WHAT TO WORK ON: Return the data below exactly, stopping after the line with "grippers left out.".

---------- SUPPLIED DATA ----------

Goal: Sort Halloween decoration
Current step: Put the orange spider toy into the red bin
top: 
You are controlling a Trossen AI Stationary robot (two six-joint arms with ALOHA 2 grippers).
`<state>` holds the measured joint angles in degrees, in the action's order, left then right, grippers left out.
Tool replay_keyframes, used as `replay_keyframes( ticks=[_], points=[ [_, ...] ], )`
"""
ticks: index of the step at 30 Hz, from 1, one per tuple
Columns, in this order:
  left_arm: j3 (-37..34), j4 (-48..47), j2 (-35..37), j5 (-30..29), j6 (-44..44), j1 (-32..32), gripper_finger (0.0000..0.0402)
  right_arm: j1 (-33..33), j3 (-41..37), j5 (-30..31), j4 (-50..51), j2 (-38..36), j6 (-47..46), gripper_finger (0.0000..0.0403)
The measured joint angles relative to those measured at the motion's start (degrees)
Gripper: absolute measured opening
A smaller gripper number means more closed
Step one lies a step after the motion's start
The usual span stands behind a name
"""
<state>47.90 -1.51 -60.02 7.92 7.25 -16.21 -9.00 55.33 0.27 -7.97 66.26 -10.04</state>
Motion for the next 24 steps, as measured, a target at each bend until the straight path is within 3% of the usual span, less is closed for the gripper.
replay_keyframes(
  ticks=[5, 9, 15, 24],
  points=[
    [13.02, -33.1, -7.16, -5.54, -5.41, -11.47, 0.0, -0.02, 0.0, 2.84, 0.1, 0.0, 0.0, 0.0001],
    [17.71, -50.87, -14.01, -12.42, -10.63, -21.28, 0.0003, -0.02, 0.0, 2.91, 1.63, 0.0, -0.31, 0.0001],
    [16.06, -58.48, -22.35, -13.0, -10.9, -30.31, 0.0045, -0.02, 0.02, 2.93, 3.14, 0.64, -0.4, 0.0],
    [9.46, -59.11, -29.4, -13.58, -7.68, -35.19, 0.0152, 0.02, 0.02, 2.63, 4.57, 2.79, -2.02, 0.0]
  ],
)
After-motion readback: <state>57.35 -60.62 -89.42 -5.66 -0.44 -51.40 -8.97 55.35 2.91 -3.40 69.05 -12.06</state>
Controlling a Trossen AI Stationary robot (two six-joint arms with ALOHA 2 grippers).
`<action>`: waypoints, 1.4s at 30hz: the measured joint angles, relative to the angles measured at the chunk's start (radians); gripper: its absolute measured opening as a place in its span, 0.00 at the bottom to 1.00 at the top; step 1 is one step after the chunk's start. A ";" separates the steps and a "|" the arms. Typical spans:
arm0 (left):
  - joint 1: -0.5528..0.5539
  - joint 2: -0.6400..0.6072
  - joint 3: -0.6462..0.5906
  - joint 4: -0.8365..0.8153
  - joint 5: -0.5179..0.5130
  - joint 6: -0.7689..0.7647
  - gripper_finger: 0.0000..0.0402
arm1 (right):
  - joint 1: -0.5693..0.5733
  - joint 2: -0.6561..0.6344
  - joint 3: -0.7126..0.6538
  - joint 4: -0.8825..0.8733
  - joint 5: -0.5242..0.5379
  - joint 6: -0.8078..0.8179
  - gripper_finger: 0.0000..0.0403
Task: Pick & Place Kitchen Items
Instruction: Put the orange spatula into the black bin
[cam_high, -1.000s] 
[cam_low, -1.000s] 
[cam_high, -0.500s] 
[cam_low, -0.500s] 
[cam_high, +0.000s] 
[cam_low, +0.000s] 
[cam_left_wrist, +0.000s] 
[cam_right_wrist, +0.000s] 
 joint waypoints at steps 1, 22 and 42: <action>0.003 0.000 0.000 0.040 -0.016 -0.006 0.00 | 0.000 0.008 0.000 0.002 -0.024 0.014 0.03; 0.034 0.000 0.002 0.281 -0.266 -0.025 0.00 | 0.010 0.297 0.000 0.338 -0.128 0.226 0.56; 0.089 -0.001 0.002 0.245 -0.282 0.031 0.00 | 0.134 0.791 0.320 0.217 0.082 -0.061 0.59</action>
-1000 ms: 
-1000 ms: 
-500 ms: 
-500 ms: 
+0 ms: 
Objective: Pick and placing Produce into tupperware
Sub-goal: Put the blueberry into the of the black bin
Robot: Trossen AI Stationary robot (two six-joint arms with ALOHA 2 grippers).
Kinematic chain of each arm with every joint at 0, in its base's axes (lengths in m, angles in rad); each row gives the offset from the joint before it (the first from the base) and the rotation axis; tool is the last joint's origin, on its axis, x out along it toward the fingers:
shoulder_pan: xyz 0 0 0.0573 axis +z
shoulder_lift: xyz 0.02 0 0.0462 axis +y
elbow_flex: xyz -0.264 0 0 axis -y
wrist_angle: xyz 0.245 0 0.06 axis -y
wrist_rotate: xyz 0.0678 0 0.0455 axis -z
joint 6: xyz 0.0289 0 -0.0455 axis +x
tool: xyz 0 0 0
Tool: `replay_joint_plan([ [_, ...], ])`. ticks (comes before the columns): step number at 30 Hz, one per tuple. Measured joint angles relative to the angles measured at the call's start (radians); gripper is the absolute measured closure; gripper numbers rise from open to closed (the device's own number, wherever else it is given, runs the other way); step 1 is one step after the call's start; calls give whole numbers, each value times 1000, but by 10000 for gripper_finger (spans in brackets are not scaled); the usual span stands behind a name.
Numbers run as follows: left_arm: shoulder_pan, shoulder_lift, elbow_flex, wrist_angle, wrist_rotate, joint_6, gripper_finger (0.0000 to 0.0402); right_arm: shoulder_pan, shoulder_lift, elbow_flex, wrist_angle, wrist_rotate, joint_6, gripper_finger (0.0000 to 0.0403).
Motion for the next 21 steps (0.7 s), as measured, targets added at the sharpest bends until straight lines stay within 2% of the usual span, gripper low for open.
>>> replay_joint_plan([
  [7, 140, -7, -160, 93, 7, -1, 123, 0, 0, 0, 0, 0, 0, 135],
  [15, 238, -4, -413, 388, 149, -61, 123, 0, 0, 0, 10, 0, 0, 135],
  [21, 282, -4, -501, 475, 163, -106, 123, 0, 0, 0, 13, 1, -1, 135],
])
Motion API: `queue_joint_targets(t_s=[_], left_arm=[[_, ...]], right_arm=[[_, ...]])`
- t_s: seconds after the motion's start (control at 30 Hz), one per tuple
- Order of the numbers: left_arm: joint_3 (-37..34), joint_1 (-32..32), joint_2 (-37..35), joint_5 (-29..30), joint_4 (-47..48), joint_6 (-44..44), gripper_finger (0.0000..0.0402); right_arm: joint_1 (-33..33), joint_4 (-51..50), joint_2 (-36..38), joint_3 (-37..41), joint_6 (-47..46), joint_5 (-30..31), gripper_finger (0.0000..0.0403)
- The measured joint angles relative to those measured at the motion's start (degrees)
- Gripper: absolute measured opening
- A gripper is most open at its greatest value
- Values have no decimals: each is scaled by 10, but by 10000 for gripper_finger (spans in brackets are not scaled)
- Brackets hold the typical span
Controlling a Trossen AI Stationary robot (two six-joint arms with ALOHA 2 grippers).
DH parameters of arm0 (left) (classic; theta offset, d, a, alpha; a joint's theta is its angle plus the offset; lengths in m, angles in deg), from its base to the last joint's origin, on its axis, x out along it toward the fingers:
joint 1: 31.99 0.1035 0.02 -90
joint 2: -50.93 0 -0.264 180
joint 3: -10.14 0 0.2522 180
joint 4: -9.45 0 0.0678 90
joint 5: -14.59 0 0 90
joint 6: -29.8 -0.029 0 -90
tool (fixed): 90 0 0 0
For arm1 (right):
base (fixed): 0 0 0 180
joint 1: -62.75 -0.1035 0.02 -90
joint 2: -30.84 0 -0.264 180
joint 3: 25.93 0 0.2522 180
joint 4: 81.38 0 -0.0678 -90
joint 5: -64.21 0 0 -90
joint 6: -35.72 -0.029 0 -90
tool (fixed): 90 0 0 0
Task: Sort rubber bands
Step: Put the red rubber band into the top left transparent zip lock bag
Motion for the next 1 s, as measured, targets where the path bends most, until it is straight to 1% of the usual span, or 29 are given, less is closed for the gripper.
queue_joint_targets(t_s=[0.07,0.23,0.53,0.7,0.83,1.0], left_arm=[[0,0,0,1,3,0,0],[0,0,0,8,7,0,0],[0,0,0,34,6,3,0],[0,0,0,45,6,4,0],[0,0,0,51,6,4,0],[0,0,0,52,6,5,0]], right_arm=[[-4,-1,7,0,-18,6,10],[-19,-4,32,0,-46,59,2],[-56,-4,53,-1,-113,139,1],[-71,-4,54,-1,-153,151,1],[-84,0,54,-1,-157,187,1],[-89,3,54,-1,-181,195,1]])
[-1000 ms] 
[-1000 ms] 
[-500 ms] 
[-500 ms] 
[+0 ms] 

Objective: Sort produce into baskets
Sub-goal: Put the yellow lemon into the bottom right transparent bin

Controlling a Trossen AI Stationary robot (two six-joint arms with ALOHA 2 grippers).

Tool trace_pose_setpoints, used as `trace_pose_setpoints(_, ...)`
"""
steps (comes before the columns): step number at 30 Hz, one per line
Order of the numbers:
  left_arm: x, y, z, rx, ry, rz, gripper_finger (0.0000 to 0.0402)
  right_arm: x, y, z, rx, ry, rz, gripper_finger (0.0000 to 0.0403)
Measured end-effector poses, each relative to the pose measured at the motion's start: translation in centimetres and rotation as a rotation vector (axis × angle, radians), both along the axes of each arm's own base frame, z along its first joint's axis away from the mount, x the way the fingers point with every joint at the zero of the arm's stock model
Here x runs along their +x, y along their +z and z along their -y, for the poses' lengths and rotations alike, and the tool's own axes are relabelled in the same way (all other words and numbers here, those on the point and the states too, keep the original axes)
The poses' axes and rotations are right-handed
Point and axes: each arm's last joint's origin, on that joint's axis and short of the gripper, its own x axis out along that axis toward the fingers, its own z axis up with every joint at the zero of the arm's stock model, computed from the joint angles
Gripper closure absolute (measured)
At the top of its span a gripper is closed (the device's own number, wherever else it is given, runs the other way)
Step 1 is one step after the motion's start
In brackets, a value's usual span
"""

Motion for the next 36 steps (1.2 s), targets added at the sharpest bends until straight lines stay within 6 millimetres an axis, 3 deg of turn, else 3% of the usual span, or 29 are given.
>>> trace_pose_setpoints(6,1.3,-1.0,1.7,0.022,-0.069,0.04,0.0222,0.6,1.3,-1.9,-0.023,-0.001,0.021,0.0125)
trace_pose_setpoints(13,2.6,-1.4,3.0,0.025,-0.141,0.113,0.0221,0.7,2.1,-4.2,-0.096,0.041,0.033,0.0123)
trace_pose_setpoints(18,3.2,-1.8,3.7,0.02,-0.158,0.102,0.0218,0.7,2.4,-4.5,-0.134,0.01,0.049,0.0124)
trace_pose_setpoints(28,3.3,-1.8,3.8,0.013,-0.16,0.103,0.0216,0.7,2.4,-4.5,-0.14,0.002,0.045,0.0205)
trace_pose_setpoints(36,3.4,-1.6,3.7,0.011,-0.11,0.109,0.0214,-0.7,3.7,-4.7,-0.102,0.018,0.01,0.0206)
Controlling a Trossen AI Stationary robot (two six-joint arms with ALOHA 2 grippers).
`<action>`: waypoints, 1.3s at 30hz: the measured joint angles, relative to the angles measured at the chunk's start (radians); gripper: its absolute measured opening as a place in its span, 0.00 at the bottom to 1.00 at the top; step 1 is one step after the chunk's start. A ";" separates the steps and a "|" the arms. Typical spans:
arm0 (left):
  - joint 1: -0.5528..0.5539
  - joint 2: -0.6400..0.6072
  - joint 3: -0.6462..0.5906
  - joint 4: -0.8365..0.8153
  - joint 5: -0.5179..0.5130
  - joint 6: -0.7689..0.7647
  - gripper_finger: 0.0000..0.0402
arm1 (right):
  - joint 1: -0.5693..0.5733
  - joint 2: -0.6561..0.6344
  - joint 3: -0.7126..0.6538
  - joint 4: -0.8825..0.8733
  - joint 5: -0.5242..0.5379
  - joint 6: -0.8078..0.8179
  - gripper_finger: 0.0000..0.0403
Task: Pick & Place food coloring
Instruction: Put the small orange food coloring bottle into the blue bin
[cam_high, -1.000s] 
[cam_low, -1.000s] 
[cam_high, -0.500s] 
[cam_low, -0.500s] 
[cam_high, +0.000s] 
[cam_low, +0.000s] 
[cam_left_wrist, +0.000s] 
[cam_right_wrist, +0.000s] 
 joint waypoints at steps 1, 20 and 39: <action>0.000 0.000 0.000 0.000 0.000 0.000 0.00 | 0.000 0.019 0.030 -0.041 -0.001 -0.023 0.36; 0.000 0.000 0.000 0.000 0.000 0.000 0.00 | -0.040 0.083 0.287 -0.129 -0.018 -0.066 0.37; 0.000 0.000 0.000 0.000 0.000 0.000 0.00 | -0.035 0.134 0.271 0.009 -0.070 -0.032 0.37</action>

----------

ANSWER TO THIS PROBLEM:
Goal: Sort Halloween decoration
Current step: Put the orange spider toy into the red bin
top: 
You are controlling a Trossen AI Stationary robot (two six-joint arms with ALOHA 2 grippers).
`<state>` holds the measured joint angles in degrees, in the action's order, left then right, grippers left out.

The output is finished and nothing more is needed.